AIM OF THE TASK
Search the data for the word "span" and copy each line that has it.

INFORMATION SUPPLIED

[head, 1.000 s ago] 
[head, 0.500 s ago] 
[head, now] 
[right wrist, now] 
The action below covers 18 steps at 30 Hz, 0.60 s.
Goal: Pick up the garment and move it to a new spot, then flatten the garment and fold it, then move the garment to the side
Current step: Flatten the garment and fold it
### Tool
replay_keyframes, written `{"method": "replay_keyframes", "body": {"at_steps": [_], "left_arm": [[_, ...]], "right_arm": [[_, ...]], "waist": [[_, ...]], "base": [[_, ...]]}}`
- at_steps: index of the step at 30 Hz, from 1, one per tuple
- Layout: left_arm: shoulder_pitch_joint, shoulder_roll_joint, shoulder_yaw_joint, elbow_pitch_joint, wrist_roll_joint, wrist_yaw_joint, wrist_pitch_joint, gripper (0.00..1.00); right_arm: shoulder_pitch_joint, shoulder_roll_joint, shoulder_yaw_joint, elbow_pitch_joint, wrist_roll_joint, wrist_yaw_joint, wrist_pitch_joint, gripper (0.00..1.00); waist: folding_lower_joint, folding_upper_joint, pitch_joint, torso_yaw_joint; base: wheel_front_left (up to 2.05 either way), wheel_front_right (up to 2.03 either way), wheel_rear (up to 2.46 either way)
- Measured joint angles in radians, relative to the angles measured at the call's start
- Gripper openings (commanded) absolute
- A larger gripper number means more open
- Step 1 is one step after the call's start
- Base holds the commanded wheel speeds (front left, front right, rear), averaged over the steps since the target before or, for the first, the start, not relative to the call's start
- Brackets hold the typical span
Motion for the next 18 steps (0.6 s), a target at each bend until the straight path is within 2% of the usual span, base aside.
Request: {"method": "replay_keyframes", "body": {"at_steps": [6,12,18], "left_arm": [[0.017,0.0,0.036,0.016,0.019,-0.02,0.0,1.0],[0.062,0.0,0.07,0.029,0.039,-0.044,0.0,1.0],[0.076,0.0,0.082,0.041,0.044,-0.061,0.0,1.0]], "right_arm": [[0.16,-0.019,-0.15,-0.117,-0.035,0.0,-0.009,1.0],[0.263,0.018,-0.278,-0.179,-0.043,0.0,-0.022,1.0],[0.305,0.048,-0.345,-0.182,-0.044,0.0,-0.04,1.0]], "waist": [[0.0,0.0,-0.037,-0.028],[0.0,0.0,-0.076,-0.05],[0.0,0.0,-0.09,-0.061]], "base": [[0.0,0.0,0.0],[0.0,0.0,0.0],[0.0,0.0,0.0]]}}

ANSWER FOR THIS EXERCISE
- Brackets hold the typical span
Motion for the next 18 steps (0.6 s), a target at each bend until the straight path is within 2% of the usual span, base aside.

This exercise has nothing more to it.